As many of our wonderful customers know, WeCovr is an insurtech with a particular focus on Embedded Insurance, meaning we can build our insurance solutions into clients' offerings to enhance their users' experience and customer value. We do this by using our APIs and insurance expertise and capabilities. We've already launched and are working on launching even more embedded insurance projects.
Embedded Insurance trends in 2022
Below is a quick summary we've put together of an excellent thought piece
on Embedded Insurance by Simon Torrance published recently on LinkedIn.
Insurance is something that nobody wants but everyone needs
Simon Torrance's focal point of the article is that insurance is needed more than ever today as the ‘protection gap’ – the gap between the amount of insurance that is economically and socially beneficial for individuals, households and firms and the amount of coverage actually bought – is getting wider and wider.
Swiss Re Institute noted that in the last 10 years this gap has doubled, driven by global trends in digitisation, urbanisation, climate change and a lack of effective innovation.
McKinsey found that 80% of insurers made negligible or negative economic profit in the years running up to the Covid crisis and, projecting forward, the situation is likely to get worse, indicating a fundamental weakness in the business model:
- on the demand side, insurance products are complicated, inflexible, expensive, regularly mis-sold, difficult and annoying to buy (all those forms to fill in), and the benefits to customers are uncertain and distant and
- on the supply side, related to these issues, the costs of distribution (of selling products to customers who don’t understand, trust or want them) are enormous at roughly 50% of total industry costs.
Insurers are expert at managing risk, but their underwriters lack enough rich, real-time data to be able to create affordable and personalised products that can keep pace with market demands, accelerating trends and the new risks that go with them. Laws and regulations designed for a pre-digital age restrain them further.

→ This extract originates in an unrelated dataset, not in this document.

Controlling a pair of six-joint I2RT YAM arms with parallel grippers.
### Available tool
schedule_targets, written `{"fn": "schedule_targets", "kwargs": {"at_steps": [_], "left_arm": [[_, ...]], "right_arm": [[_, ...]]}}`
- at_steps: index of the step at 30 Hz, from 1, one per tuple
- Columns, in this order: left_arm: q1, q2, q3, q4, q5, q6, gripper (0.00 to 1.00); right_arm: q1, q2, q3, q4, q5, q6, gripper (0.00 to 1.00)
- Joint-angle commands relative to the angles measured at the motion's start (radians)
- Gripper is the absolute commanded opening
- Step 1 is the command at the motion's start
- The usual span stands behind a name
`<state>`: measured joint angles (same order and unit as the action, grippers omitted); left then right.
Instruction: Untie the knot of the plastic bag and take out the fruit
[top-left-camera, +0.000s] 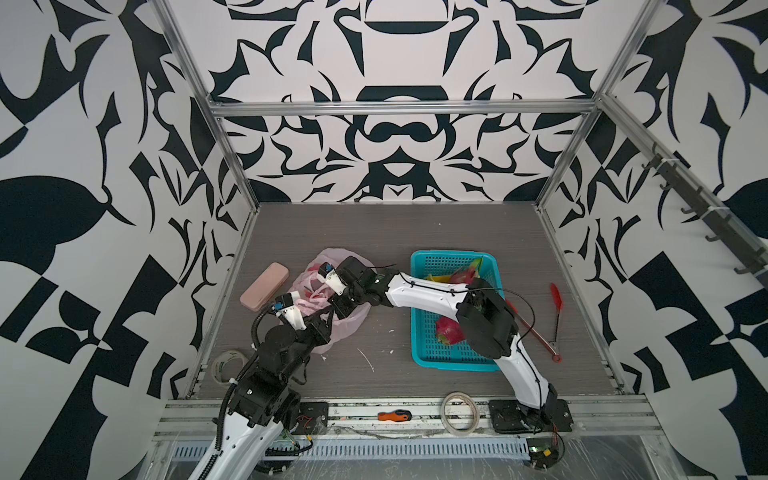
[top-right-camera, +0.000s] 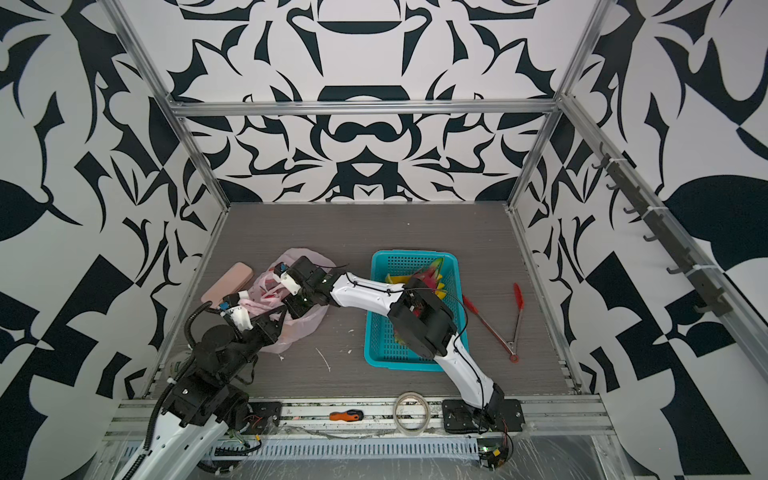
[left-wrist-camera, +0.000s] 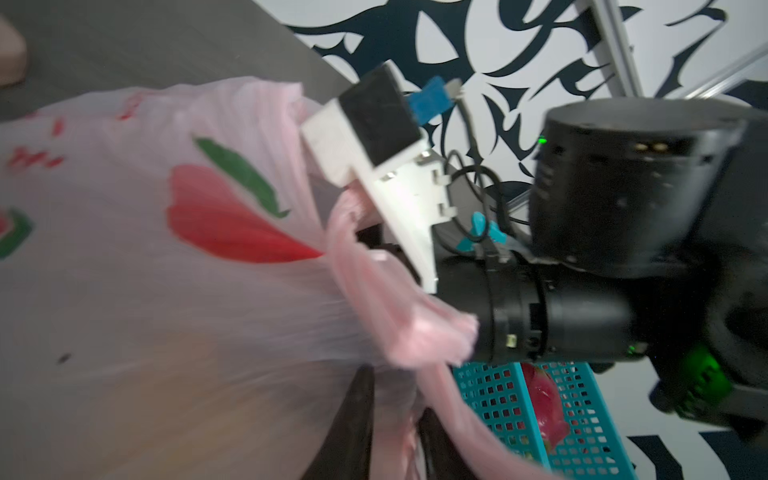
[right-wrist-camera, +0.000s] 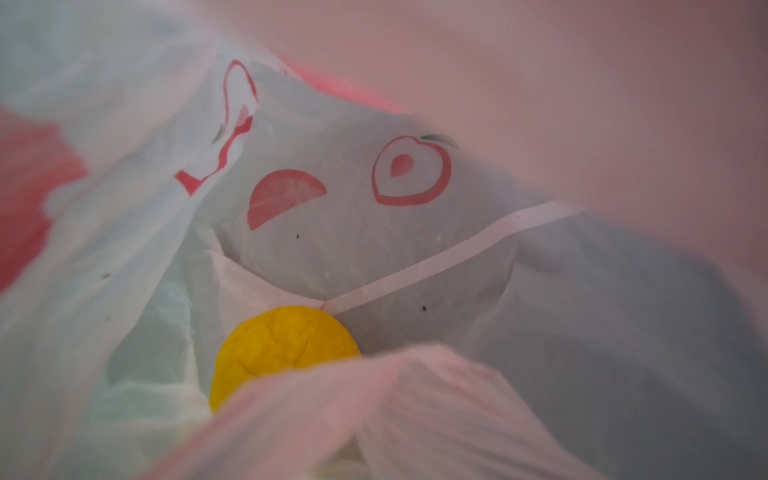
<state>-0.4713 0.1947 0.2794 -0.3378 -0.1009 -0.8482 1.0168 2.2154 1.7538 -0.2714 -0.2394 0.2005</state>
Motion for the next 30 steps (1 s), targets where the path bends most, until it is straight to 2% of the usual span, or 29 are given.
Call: {"fn": "schedule_targets", "kwargs": {"at_steps": [1,5,8,11,13,17,24,30], "left_arm": [[0.002,0.005,0.084,-0.243,-0.062,-0.117,0.32],[0.002,0.086,0.132,-0.310,-0.071,-0.132,0.33],[0.002,0.150,0.129,-0.268,-0.090,-0.115,0.33],[0.002,0.198,0.108,-0.143,-0.113,-0.075,0.26],[0.002,0.233,0.105,-0.063,-0.127,-0.047,0.15],[0.003,0.302,0.122,0.074,-0.146,0.023,0.00],[0.003,0.373,0.145,0.259,-0.125,0.127,0.00],[0.003,0.351,0.160,0.295,-0.077,0.184,0.00]], "right_arm": [[0.003,-0.089,-0.028,0.049,0.041,0.044,0.78],[0.006,-0.138,-0.093,0.090,0.087,0.098,0.76],[0.017,-0.179,-0.151,0.123,0.134,0.141,0.75],[0.047,-0.221,-0.206,0.144,0.202,0.176,0.75],[0.066,-0.240,-0.240,0.161,0.237,0.206,0.74],[0.100,-0.266,-0.295,0.197,0.283,0.268,0.72],[0.147,-0.287,-0.348,0.241,0.385,0.318,0.70],[0.152,-0.273,-0.354,0.285,0.423,0.347,0.75]]}}
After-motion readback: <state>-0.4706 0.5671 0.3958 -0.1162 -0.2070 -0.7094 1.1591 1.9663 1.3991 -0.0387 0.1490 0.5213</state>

Embedded Insurance – to affinity and beyond…
Embedded insurance is emerging as a new way to distribute insurance services efficiently. It doesn’t solve the protection gap, but it addresses many of the supply and demand issues and could act as a catalyst for wider industry business model transformation.
Embedded Insurance means abstracting insurance functionality into technology to enable any third-party product or service provider or developer in any sector to seamlessly integrate innovative insurance solutions into their customer propositions and experiences, either as complementary add-ons to their core offerings or as new native components.
For end users - individuals or businesses - it means simpler and more affordable solutions at the touch of a button, at a moment when it is most relevant. For third parties it means a new way to differentiate, attract or retain users, or generate new sources of revenue.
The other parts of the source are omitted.